Analysis Characterizes Common Wound Microbes in Epidermolysis Bullosa

Christine Kilgore

January 06, 2021

Wound cultures from patients with the rare disease epidermolysis bullosa (EB) were most frequently positive for Staphylococcus aureus (SA), Pseudomonas aeruginosa (PA), and Streptococcus pyogenes (GAS) — and antibiotic resistance was common — in a retrospective analysis of over 700 wound cultures from 158 patients across the United States and Canada.

The findings from the EB Clinical Characterization and Outcomes Database speak to the value of surveillance cultures with routine testing for microbial resistance – including mupirocin resistance — and to the importance of antibiotic stewardship not only for oral antibiotics but for topicals as well, according to Laura E. Levin, MD, and Kimberly D. Morel, MD, of the departments of dermatology and pediatrics, Columbia University Irving Medical Center, New York, the lead and senior authors, respectively, of the paper recently published in Pediatric Dermatology.

Almost all of the 158 patients with at least one wound culture recorded in the database from the period of 2001-2018 had one or more positive culture results.
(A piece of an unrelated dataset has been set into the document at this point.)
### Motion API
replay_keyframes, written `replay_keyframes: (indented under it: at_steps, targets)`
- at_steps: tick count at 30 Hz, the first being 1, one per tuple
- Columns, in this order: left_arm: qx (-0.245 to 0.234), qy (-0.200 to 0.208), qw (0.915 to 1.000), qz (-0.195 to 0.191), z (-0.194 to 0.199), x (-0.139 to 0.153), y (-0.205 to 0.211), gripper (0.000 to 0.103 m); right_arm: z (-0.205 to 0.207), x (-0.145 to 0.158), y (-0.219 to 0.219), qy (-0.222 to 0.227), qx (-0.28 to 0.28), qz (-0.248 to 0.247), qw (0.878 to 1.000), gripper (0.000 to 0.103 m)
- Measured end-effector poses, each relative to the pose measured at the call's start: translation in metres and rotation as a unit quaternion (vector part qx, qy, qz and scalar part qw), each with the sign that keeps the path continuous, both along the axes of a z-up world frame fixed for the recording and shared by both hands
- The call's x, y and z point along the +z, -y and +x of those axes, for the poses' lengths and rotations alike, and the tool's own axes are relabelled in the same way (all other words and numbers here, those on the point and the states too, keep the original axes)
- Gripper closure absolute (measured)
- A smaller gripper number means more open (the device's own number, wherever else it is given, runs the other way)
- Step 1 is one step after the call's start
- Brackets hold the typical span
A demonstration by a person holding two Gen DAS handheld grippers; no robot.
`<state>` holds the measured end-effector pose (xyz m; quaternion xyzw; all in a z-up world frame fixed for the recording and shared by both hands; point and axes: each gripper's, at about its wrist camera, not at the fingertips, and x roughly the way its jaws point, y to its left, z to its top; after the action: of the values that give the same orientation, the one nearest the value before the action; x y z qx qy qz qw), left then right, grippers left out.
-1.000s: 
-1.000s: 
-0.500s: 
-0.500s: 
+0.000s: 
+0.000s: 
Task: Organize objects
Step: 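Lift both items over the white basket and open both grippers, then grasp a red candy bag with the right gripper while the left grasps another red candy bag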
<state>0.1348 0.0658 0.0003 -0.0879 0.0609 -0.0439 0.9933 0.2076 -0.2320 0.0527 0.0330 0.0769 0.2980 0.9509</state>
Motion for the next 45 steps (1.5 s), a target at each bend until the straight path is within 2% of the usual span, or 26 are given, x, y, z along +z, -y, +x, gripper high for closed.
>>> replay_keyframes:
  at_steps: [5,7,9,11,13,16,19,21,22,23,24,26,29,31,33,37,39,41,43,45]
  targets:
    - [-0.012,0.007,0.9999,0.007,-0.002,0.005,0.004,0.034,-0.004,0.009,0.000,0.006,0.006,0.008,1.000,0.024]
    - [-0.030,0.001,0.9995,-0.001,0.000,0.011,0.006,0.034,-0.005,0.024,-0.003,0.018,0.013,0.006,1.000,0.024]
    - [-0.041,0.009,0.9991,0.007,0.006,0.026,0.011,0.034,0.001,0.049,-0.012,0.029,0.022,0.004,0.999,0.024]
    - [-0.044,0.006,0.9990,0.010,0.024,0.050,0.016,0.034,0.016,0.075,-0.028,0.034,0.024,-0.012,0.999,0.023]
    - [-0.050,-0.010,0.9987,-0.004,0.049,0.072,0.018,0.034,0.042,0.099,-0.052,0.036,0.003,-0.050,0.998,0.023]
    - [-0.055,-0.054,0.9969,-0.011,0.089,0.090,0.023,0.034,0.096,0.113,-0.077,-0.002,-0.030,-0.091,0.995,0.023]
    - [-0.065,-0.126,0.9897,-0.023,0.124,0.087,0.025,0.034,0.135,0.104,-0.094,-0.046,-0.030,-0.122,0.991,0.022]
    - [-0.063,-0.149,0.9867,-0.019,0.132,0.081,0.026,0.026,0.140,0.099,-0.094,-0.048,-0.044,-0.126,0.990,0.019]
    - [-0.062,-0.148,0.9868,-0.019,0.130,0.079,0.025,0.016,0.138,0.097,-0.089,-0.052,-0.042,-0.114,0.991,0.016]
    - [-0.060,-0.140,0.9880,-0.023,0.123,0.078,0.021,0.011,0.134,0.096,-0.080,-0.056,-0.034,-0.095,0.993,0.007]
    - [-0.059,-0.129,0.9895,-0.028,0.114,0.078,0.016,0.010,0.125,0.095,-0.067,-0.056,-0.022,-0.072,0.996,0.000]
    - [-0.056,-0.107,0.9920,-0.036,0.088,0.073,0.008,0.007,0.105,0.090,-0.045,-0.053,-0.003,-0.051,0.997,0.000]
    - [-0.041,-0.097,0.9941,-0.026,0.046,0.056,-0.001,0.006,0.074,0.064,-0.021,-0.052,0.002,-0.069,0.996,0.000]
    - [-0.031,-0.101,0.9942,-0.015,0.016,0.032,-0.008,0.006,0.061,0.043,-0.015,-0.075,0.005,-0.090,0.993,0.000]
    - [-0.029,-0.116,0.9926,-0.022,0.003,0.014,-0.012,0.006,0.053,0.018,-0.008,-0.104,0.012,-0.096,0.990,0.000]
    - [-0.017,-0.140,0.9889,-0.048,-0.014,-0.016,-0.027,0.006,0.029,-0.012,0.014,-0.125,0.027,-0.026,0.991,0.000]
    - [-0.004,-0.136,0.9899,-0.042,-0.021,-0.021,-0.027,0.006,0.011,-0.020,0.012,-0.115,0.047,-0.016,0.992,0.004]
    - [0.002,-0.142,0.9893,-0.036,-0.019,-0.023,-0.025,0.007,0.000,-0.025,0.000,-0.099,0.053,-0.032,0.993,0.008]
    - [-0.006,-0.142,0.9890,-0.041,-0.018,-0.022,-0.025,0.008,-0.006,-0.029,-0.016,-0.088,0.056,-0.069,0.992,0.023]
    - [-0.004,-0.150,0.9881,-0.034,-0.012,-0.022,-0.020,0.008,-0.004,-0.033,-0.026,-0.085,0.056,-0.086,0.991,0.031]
Of 152 patients with positive cultures, 131 (86%) were positive for SA and 56 (37%) and 34 (22%) were positive for PA and GAS, respectively. Other bacteria isolated included Corynebacterium spp and Proteus spp. Nearly half (47%) of patients with SA-positive cultures had methicillin-resistant SA, and 68% had methicillin-susceptible SA. (Some patients grew both MSSA and MRSA at different points in time.)
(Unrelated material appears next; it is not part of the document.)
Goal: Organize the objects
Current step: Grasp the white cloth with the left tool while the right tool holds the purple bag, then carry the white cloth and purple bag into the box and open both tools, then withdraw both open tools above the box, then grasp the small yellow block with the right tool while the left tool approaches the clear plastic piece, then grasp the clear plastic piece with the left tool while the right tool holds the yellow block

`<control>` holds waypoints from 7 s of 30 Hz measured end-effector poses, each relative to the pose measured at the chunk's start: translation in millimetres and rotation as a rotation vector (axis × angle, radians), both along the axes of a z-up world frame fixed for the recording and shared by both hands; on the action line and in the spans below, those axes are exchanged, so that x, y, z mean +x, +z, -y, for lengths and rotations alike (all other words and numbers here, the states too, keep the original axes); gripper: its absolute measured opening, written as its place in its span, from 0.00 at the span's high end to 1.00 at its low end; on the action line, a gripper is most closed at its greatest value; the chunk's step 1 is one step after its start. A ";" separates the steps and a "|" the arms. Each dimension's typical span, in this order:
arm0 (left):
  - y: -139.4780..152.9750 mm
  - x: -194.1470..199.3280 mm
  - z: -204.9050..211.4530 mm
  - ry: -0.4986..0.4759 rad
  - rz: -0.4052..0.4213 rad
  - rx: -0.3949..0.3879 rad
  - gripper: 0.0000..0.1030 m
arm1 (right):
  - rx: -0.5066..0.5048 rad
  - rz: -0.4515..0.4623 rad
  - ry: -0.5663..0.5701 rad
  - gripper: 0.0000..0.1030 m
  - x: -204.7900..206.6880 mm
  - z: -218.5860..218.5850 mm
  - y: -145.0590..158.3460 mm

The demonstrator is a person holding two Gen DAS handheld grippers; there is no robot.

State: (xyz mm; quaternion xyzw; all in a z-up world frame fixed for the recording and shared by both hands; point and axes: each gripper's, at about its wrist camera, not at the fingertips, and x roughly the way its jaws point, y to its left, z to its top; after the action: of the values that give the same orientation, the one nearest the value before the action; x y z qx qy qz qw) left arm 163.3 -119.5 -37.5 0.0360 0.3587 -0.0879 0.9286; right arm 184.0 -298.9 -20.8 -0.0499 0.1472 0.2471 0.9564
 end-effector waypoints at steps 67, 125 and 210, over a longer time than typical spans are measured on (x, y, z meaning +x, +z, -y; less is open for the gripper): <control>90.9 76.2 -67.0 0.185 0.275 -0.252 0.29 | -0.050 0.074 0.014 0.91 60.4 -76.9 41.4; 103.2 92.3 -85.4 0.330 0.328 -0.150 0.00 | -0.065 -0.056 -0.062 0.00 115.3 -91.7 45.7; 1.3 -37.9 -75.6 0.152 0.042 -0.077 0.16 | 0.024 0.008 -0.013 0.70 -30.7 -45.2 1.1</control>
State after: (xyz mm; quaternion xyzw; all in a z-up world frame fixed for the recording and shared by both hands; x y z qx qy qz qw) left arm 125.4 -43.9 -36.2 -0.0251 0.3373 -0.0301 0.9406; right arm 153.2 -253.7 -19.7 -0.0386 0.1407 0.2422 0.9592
Mupirocin-susceptibility testing was performed at only some of the 13 participating centers. Of 15 patients whose cultures had recorded SA mupirocin-susceptibility testing, 11 had cultures positive for mupirocin-susceptible SA and 6 (40%) had mupirocin-resistant SA isolates (2 patients grew both). Of these six patients, half had isolates that were also methicillin-resistant.

Mupirocin, a topical antibiotic, has been a cornerstone of decolonization regimens for MSSA and MRSA, but resistance has been demonstrated in other research as well and is not specific to EB, wrote Levin, Morel, and coauthors.
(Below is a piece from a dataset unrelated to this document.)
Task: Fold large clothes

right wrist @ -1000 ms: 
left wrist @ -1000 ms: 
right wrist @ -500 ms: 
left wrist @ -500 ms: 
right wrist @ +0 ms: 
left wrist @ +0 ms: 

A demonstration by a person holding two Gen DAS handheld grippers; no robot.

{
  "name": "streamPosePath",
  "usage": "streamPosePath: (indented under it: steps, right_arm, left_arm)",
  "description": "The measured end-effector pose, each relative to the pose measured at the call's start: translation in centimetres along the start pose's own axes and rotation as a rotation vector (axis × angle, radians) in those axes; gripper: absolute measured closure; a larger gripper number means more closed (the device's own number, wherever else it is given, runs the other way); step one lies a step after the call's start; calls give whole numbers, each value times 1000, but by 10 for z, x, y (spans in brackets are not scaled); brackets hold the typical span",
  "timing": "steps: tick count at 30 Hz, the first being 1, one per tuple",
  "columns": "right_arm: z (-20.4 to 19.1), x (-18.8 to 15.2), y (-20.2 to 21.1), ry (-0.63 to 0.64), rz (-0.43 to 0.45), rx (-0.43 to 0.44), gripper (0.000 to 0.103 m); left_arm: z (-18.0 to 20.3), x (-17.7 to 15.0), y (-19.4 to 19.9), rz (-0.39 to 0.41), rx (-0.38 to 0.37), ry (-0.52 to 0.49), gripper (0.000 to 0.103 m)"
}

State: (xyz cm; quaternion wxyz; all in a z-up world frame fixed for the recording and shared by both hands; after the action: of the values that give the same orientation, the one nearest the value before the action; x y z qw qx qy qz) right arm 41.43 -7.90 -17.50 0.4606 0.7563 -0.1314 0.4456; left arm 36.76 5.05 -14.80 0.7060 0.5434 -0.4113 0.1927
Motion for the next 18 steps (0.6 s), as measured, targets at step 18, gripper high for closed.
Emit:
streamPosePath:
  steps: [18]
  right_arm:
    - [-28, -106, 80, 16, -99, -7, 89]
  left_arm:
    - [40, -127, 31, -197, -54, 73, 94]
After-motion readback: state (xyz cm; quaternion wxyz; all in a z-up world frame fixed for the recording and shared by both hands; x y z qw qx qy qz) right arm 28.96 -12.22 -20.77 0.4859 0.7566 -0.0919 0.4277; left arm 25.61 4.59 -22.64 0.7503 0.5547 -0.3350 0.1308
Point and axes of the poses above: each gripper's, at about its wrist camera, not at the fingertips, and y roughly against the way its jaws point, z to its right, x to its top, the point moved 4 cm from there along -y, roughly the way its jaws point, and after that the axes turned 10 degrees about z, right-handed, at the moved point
"Pediatric dermatologists often rely on topical antimicrobials in the treatment of patients' open wounds to both prevent and treat infection, depending on the clinical scenario," and surveillance cultures with routine testing for mupirocin resistance can help guide antibiotic choice and management strategies, Levin said in an interview.

More broadly, she added, "it's helpful to know what bacteria are routinely colonizing wounds, not causing infection, versus those that are more likely to be associated with infection, chronic wounds, or the risk of developing skin cancer ... [to know] which wounds need to be treated more aggressively."

A subset of patients with EB have been known to be at risk for squamous cell carcinoma, and research is implicating certain bacteria "as contributing to wound inflammation," Morel said in an interview.

SCC was reported in 23 out of 717 patients in the database — but fewer than half of the patients with SCC had recorded wound cultures. The small numbers precluded the identification of microbes that may confer significant risk.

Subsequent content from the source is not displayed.